Task prompt - Every entry that follows must be written out exactly, apart from its pictures.
=== Section Start ===
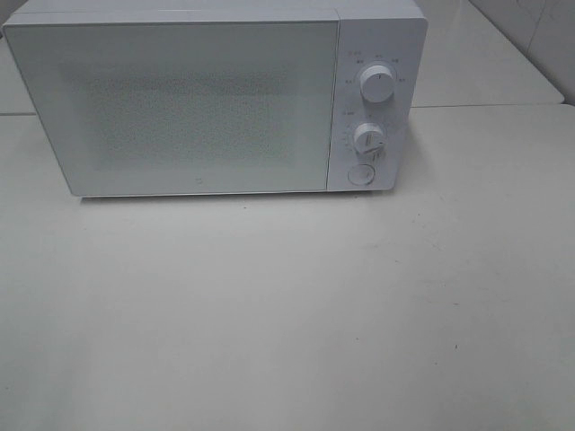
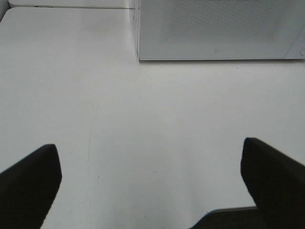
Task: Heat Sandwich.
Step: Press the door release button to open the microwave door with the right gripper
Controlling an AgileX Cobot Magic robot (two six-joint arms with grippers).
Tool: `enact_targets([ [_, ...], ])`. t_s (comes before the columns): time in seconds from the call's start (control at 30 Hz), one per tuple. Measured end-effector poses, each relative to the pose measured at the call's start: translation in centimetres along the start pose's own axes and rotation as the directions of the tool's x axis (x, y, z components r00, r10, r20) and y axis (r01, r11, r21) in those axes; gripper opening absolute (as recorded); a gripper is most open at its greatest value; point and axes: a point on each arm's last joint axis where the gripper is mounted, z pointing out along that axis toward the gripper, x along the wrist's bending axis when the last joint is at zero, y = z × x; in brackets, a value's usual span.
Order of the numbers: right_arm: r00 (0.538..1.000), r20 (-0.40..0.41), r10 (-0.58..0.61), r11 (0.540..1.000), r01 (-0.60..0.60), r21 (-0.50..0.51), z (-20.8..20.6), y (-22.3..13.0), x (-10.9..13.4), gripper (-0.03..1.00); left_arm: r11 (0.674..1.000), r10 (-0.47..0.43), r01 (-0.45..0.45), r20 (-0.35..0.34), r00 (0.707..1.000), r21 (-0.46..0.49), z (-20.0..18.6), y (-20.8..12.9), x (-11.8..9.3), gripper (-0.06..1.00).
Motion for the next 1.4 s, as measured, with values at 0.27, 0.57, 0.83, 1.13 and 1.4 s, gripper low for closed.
enact_targets([
  [0.27,1.000,-0.001,0.000,1.000,0.000,-0.007,-0.2,0.1,0.0,0.76,1.000,0.000,0.000,0.000,1.000,0.000,0.0,0.0,0.0,0.96],
  [0.57,1.000,-0.007,0.000,0.996,-0.001,-0.086,-0.2,2.6,0.2,0.76,1.000,0.000,0.000,0.000,1.000,0.000,0.0,0.0,0.0,0.96],
  [0.83,1.000,-0.013,-0.002,0.988,0.000,-0.157,2.4,5.0,0.4,0.76,1.000,0.000,0.000,0.000,1.000,0.000,0.0,0.0,0.0,0.96],
  [1.13,1.000,-0.014,-0.003,0.988,0.001,-0.155,7.2,6.2,0.5,0.76,1.000,0.000,0.000,0.000,1.000,0.000,0.0,0.0,0.0,0.96],
  [1.4,1.000,-0.017,-0.004,0.984,0.001,-0.176,11.7,7.4,0.7,0.76,1.000,0.000,0.000,0.000,1.000,0.000,0.0,0.0,0.0,0.96],
])
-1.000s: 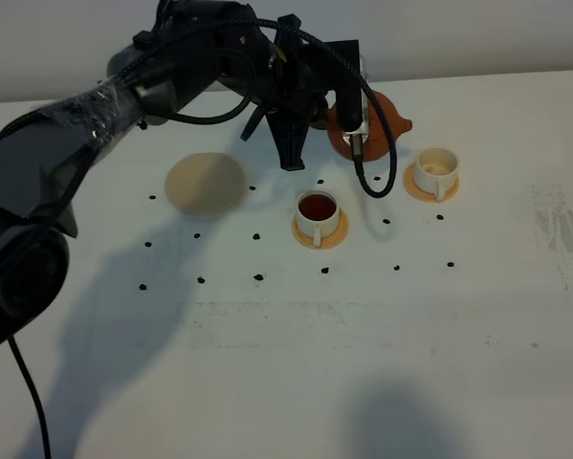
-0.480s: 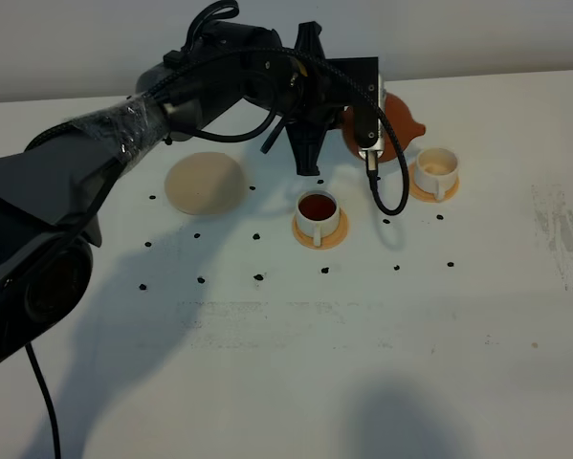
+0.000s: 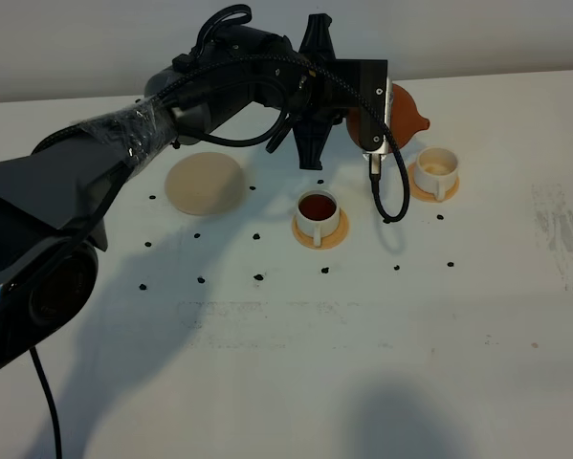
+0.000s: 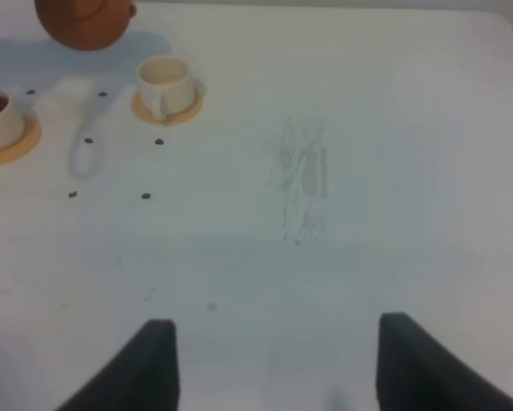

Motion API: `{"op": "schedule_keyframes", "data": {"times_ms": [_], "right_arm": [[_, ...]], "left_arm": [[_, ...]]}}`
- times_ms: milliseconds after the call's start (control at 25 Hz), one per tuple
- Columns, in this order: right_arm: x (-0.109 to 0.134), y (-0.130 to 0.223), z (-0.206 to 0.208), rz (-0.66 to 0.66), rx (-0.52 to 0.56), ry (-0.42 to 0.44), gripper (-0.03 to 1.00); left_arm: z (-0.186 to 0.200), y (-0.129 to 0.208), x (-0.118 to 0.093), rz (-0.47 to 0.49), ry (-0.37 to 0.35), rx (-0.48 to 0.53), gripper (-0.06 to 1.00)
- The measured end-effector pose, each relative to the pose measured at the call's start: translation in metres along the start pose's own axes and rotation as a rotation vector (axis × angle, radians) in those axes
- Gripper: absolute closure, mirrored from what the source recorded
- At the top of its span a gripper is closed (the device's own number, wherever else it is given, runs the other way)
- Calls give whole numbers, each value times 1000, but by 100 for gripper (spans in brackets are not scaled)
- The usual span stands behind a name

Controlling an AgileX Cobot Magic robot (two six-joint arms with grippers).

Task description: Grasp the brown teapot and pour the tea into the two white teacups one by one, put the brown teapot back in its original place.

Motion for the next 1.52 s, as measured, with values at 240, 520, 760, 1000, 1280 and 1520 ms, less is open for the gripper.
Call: {"op": "schedule_keyframes", "data": {"times_ms": [240,520,760,1000,1280,1520], "right_arm": [[0,0,0,0,0,0,45],[0,0,0,0,0,0,45],[0,0,0,0,0,0,45],[0,0,0,0,0,0,45],[0,0,0,0,0,0,45],[0,0,0,0,0,0,45]], "left_arm": [[-2,-5,-1,-32,-9,3,84],[-7,-3,-4,-69,-12,22,84],[-13,-5,-5,-106,-24,32,84],[-18,-8,-7,-142,-40,37,84],[-21,-5,-6,-206,-52,64,84],[-21,-9,-3,-246,-75,69,84]]}}
Point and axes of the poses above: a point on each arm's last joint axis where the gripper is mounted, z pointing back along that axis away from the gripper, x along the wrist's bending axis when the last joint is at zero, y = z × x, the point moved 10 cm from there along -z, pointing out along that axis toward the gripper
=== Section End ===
Result -
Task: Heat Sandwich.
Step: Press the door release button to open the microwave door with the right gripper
Controlling an AgileX Cobot Magic robot (two six-joint arms with grippers).
Tool: `enact_targets([ [_, ...], ])`. t_s (comes before the columns): time in seconds from the call's start (control at 30 Hz), one per tuple. Measured end-effector poses, each relative to the pose measured at the call's start: translation in centimetres along the start pose's own axes and rotation as the directions of the tool's x axis (x, y, z components r00, r10, r20) and y axis (r01, r11, r21) in those axes; gripper opening absolute (as recorded); a gripper is most open at its greatest value; point and axes: a point on each arm's last joint axis where the gripper is mounted, z pointing out along that axis toward the gripper, x along the wrist's bending axis when the last joint is at zero, y = z × x; in brackets, a value's usual span.
Order of the numbers: right_arm: r00 (0.538..1.000), r20 (-0.40..0.41), r10 (-0.58..0.61), r11 (0.540..1.000), r01 (-0.60..0.60), r21 (-0.50..0.51), z (-20.8..20.6), y (-22.3..13.0), x (-10.9..13.4), gripper (-0.03..1.00); left_arm: r11 (0.674..1.000), r10 (-0.47..0.43), r01 (-0.45..0.45), r20 (-0.35..0.34), r00 (0.707..1.000), r21 (-0.46..0.49), z (-20.0..18.6), y (-20.8..12.9), x (-11.8..9.3), gripper (-0.06..1.00).
Motion for the next 1.4 s, as measured, with values at 0.27, 0.57, 0.83, 1.13 and 1.4 s, gripper low for closed.
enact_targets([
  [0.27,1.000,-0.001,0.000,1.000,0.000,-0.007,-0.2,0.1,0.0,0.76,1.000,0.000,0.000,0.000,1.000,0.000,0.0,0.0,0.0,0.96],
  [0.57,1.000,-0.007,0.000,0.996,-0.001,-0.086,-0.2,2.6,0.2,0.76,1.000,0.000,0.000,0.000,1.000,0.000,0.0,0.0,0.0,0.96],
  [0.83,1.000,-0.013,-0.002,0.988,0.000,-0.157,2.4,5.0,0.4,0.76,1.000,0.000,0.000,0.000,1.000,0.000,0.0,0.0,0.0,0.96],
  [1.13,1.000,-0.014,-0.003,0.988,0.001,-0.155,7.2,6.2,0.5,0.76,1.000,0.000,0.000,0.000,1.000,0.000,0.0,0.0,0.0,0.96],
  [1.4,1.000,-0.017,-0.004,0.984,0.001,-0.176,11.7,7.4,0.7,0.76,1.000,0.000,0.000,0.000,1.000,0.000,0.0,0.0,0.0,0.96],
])
-1.000s: 
-0.480s: 
+0.000s: 
+0.000s: 

Motion API: `{"op": "schedule_keyframes", "data": {"times_ms": [_], "right_arm": [[_, ...]], "left_arm": [[_, ...]]}}`
- times_ms: milliseconds after the call's start (control at 25 Hz), one per tuple
- Columns, in this order: right_arm: x (-0.109 to 0.134), y (-0.130 to 0.223), z (-0.206 to 0.208), rz (-0.66 to 0.66), rx (-0.52 to 0.56), ry (-0.42 to 0.44), gripper (-0.03 to 1.00); left_arm: z (-0.186 to 0.200), y (-0.129 to 0.208), x (-0.118 to 0.093), rz (-0.47 to 0.49), ry (-0.37 to 0.35), rx (-0.48 to 0.53), gripper (-0.06 to 1.00)
- The measured end-effector pose, each relative to the pose measured at the call's start: translation in metres along the start pose's own axes and rotation as a rotation vector (axis × angle, radians) in those axes
- Gripper: absolute closure, mirrored from what the source recorded
- At the top of its span a gripper is closed (the device's own number, wherever else it is given, runs the other way)
- Calls give whole numbers, each value times 1000, but by 100 for gripper (spans in brackets are not scaled)
- The usual span stands behind a name

Controlling an AgileX Cobot Magic robot (two six-joint arms with grippers).

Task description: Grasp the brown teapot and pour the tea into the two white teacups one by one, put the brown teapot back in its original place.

Motion for the next 1.52 s, as measured, with values at 240, 520, 760, 1000, 1280 and 1520 ms, less is open for the gripper.
Call: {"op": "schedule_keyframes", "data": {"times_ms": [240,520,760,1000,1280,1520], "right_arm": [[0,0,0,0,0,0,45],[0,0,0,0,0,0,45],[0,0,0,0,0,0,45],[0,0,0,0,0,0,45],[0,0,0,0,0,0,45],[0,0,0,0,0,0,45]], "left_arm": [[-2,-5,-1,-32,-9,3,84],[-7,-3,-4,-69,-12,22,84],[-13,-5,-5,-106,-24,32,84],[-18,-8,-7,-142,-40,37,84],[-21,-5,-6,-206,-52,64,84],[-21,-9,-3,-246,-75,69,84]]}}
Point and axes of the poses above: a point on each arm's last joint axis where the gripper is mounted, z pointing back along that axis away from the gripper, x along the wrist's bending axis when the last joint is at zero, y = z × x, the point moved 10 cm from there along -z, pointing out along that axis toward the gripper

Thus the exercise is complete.